Reverse Engineering Large Software Projects?
stalebread queries: "Me and a team of other students have been tasked with reverse engineering a massive C/C++ (mostly C) computer game of about half a million lines. We have most of the source, but no clue of how to approach a task of this magnitude. Anyone have suggestions of programs, or techniques we could use to understand the structure of the game?"
It sounds like you are wanting to refactor the code, or port it to another platform. If you are missing some of the code, then you'll have to reverse engineer that portion of it.
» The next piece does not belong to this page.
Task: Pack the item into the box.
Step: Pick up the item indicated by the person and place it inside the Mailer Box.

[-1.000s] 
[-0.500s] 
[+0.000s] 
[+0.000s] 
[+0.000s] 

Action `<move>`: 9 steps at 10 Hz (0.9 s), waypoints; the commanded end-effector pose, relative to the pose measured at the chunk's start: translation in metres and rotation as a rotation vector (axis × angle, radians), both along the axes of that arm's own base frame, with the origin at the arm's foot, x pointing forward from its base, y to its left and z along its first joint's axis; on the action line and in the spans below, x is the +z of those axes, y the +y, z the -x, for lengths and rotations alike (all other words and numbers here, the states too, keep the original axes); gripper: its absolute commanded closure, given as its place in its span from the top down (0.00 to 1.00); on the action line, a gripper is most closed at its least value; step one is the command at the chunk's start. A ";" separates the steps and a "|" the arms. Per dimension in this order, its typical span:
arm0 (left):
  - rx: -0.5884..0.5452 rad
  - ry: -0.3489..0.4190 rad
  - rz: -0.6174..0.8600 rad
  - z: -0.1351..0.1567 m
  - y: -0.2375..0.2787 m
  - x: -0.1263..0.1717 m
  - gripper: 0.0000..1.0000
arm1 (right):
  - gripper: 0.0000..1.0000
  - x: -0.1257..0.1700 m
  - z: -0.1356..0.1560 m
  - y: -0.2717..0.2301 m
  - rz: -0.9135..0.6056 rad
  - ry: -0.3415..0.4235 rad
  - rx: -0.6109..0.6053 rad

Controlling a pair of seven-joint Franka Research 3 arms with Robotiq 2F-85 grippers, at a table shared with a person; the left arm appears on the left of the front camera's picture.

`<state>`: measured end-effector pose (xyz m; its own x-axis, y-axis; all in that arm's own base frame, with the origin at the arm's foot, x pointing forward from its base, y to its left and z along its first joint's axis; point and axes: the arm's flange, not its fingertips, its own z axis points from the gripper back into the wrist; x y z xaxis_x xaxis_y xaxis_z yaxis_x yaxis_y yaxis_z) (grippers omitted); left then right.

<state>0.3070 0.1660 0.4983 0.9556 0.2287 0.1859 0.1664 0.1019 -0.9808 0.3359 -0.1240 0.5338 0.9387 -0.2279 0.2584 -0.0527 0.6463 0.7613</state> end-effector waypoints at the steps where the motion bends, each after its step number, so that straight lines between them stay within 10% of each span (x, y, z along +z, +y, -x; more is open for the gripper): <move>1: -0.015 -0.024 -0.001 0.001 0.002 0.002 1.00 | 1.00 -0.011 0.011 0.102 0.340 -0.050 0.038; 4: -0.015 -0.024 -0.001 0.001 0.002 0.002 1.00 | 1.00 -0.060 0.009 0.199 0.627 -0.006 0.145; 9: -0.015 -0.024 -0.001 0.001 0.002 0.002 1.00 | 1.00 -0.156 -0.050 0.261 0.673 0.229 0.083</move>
As for how to approach it - I think it depends on the size of your team, and what goals you set for the effort. Are you just wanting to learn? Or do you want to improve performance? Or make it work on another platform? What are the goals for this project?
Once you know those details, they might give you an idea where to begin.
. 62,400 repetitions make one truth -- Brave New World, Aldous Huxley
It sounds like you are unable to build the complete system and run it, since you're missing functionality. This removes the possibility of using runtime tracing tools.
The first thing I would do is run something like Doxygen over it to generate a cross-referenced description of the structures. It won't give you a global view of things, but it will give you a decent browsable view of the code itself. Another response mentioned GNU GLOBAL which may work better for you. Yet another possibility is LXR, though it may not work as well in C++. Regardless, a nice thing about Doxygen is that, when used with GraphViz, you can get useful diagrams generated showing class containment and file inclusion graphs.
After you have that, get out your paper and pencil, and start drawing and manually tracing things. That's how I go about coming up to speed on new code I can't execute and step through. Eventually transfer that knowledge into a text file (or, nowadays, a wiki) so that others can benefit from it.
I applaud your professor or thesis advisor or whoever for this real-world task. Here's a few resources which I wouldn't do without:
Code Reading: The Open Source Perspective
Object-Oriented Reengineering Patterns
Reading Computer Programs: Instructor's Guide and Exercise
Tips for Reading Code